Fix slowdown issue and add functionality#6
Conversation
Fix issue in save_image where each image is opened in a plot but not closed. This caused massive slowdowns. By using figures and immediately closing them after saving, the program runs at optimal speed. Add feature to save unlabeled images. Previously only the 5,000 labeled training images were saved, this program now has capability to save the 100,000 unlabeled image dataset.
| print(filename) | ||
| save_image(image, filename) | ||
| i = i+1 | ||
| if labels: |
There was a problem hiding this comment.
This part has a lot of code duplication - if and else block is practically identical, https://pl.wikipedia.org/wiki/DRY is violated.
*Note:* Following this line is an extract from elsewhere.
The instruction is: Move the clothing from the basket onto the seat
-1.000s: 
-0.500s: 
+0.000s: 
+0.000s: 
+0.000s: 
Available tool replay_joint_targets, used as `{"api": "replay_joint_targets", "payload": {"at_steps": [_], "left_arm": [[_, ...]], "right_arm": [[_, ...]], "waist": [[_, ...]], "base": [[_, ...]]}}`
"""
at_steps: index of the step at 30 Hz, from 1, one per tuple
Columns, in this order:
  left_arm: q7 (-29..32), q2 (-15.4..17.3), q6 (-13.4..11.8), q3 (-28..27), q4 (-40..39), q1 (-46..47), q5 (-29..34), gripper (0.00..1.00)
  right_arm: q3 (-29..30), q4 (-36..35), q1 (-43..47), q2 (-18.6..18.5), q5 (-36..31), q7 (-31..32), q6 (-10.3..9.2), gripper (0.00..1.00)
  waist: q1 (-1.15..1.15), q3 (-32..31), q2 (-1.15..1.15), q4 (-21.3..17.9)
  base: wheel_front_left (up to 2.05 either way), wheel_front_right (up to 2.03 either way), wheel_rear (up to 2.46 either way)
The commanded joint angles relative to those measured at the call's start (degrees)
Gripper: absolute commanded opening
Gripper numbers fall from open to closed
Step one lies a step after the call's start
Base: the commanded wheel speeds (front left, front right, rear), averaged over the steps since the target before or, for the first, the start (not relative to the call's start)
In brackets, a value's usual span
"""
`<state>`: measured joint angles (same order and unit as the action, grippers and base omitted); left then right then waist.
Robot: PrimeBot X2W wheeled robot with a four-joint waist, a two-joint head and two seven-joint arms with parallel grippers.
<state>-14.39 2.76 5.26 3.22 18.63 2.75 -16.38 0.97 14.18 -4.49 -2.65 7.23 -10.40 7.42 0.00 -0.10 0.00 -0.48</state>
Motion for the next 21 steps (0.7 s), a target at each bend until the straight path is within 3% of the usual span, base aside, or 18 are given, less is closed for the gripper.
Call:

If you did that in for loop it would be better, e.g. like that (not tested!):
for image in images:
if labels:
label = labels[i]
directory = './img/' + str(label) + '/'
else:
directory='./unlabeled_img/'
try:
os.makedirs(directory, exist_ok=True)
except OSError as exc:
if exc.errno == errno.EEXIST:
pass
filename = directory + str(i)
print(filename)
save_image(image, filename)
i = i+1
There was a problem hiding this comment.
Sorry about that, I was rushing writing the code a bit. Would you like me to update the code and submit another pull request? I'm a bit new to the pull request system so I'm not really sure how this process works.
There was a problem hiding this comment.
No problem :)
I'm also new to pull request in github, but I think just update the code in your repository and branch, push it and I should see the change in this pull request.
|
Since editing code to fit @pnaszarkowski suggestion, this code has not been tested. Will update with comment when code has been tested and reviewed. |
Update save_images to fix main if statement. Still need to test fully.
This updated file resolves an issue where the save_image function caused massive slowdowns due to the handling of the plotted image. Using plt.figure() and plt.close(fig) allows the program to run at full speed. Before this change, saving the 5,000 labeled images took over 20 hours. After the change, it will take only a few minutes dependent on computer.
This updated file also adds functionality to allow the saving of the 100,000 unlabeled images dataset by adding to the save_images function.